Rasputin was also a legendary partier and honestly it's shocking that he lived as long as he did. In the end it was a night of debauchery that killed him, but maybe not in exactly the way you might think. Let's just say that Rasputin's life was weird right up until the end.
This audiobook presents an excellent view not only of Rasputin's life journey, but also of turn-of-the-century Russia. You'll learn about Russian politics, the complexities of the church, and Tsar Nicholas' war strategy.
Curtis Sisco does a solid job reading this book. I honestly didn't notice him much one way or another, which usually means he did a fine job!
In summary: If you have any interested in Rasputin or strange tales of history - pick this one up!
Have you ever wondered what happens to bodies when they die? Maybe not, but believe me it's probably a lot more interesting than you think.
Mary Roach does a great job of describing just how much we've been able to learn from our fallen ancestors. Dissections have helped transform many surgeries from a painful nightmare into a high-probability savior. Decomposition tests have provided crime scene investigators with new techniques to use when tracking down a criminal. Car manufacturers have used dead bodies to make automobiles safer for the living. The list goes on and on.

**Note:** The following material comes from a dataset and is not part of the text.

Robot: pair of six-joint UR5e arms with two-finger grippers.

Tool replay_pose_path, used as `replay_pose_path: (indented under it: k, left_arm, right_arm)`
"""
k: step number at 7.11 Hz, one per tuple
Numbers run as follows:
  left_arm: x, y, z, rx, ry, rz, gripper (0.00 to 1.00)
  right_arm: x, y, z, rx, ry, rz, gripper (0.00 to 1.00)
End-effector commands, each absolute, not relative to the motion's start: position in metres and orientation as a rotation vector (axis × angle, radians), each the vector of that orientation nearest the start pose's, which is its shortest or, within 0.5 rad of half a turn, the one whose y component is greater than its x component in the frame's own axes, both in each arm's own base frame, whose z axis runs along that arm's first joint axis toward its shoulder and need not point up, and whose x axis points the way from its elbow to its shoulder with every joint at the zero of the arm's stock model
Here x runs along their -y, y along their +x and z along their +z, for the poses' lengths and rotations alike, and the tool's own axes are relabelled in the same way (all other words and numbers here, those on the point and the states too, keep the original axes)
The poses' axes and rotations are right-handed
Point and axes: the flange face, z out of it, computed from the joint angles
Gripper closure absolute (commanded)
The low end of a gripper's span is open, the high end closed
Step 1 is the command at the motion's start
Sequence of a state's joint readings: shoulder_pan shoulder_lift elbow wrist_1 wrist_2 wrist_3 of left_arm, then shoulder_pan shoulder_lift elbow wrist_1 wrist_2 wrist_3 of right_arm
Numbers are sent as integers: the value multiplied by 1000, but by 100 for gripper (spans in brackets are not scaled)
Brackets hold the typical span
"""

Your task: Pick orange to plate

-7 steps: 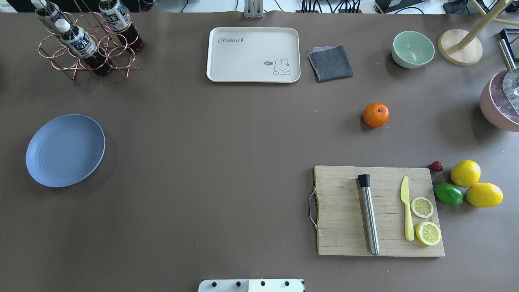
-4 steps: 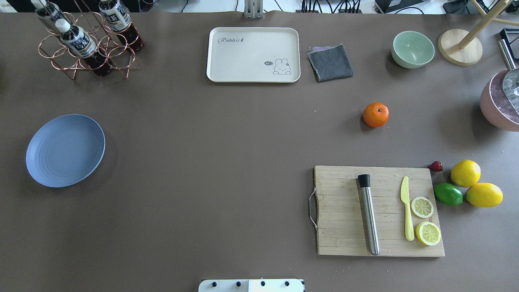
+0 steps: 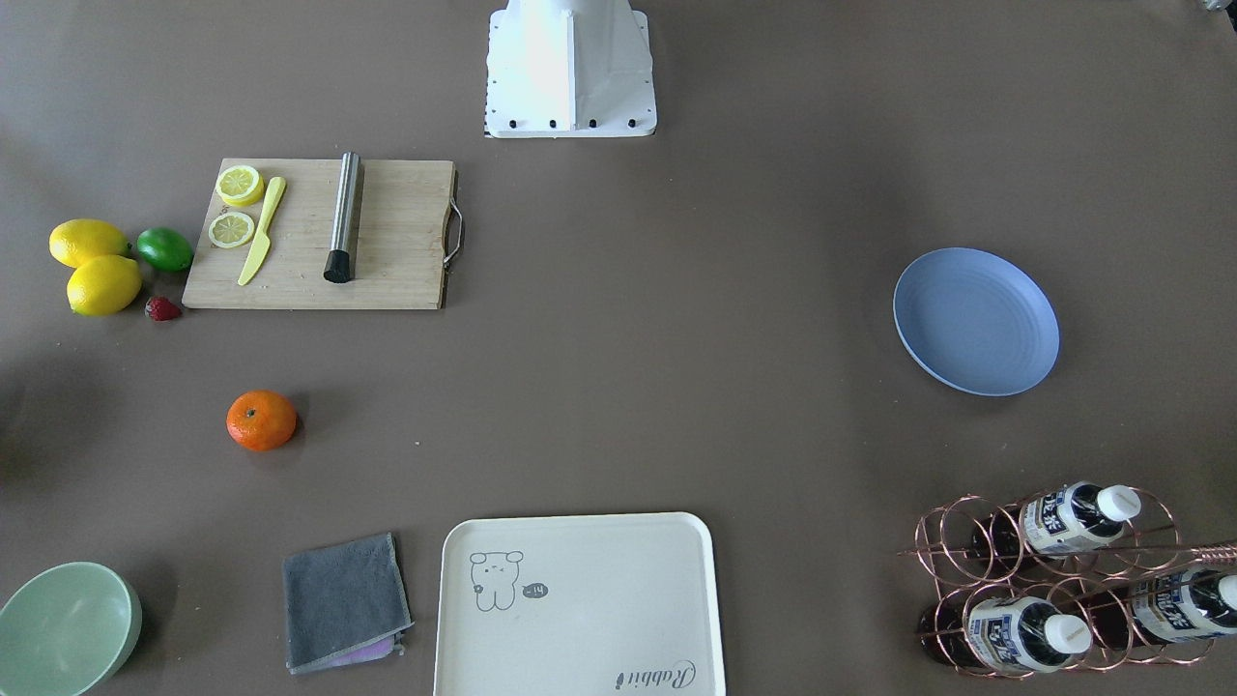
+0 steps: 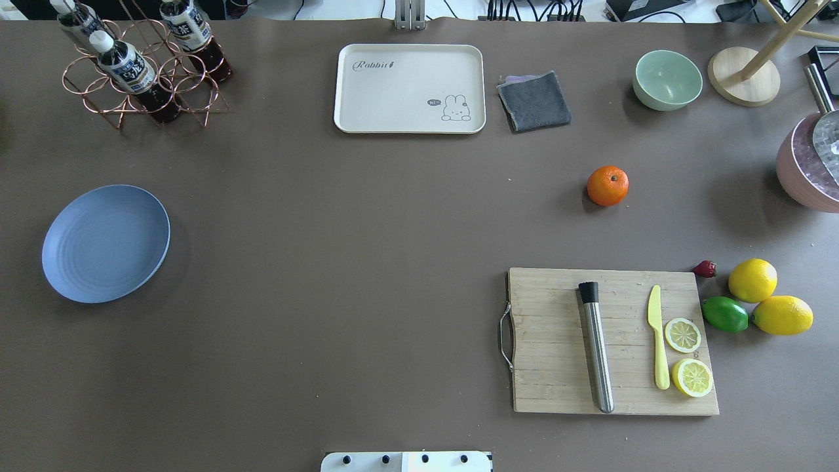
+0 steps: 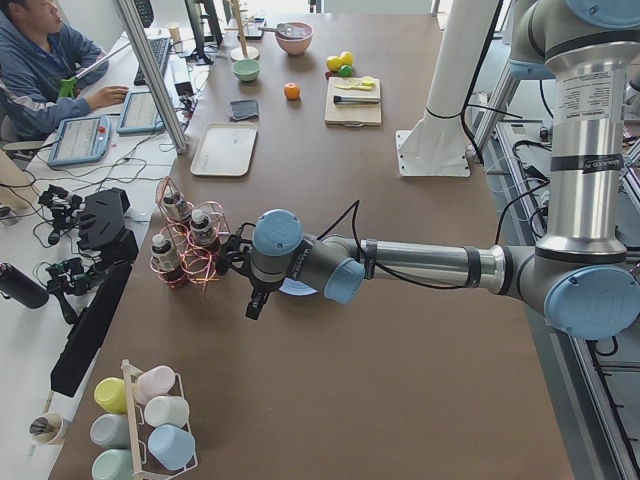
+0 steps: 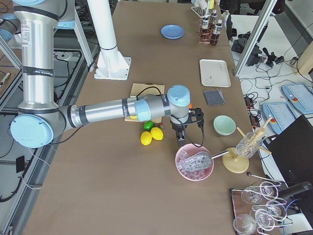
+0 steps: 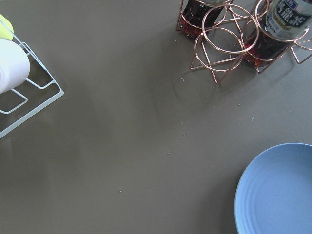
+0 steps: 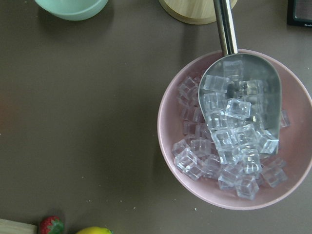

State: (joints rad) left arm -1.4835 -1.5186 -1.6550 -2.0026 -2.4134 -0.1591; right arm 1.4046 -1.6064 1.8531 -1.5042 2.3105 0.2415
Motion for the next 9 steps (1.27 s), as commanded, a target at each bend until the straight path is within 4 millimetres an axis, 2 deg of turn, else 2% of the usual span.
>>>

Things are not always pretty in cadaver land however, and Mary Roach does a great job of covering the darker aspects of this topic as well. You'll learn about body snatching, cannibalism, head transplants, vivisection, and lots of other gory details. This audiobook is not for the squeamish - fair warning! I'm not a very squeamish person, but I was squirming during some of the more descriptive sections. If you have trouble with stuff like this - don't listen while driving!
Shelly Frasier does a great job with the narration of Stiff. At first her somewhat quirky voice took a bit of getting used to for me, but Stiff is a quirky book and it really fits perfectly.
I first learned of the FLDS church a few years ago when I read "Under the Banner of Heaven" by Jon Krakauer. I was horrified, and have followed the developing story and Jeffs trial ever since. I snagged this audiobook as soon as I noticed it, and worked my way through it very quickly.
This story is told in the first person by Sam Brower (narrated by Jonah Cummings, who does an awesome job), a private investigator working hard to break down and expose the incredible evil taking place in the world of the FLDS. The story is an interesting look into the innerworkings of a sad religious, a lunatic religious leader, legions of followers, poor unfortunate children, and how a private investigator goes about infiltrating this mess.
This is not an easy book to listen to. It's depressing and frustrating. It's hard enough to hear about the atrocities happening within the FLDS church, and even harder to hear about how difficult it is to get the government to intervene.
The only complaint I have is that the timeline of the story jumps around quite a bit. There are lots of characters in this book, and it's hard to keep them all straight. On top of this the author jumps back and forth in time frequently, and it can be easy to get lost at times. A fairly minor complaint, but I can't help but this this would be a stronger story if told in a more linear fashion.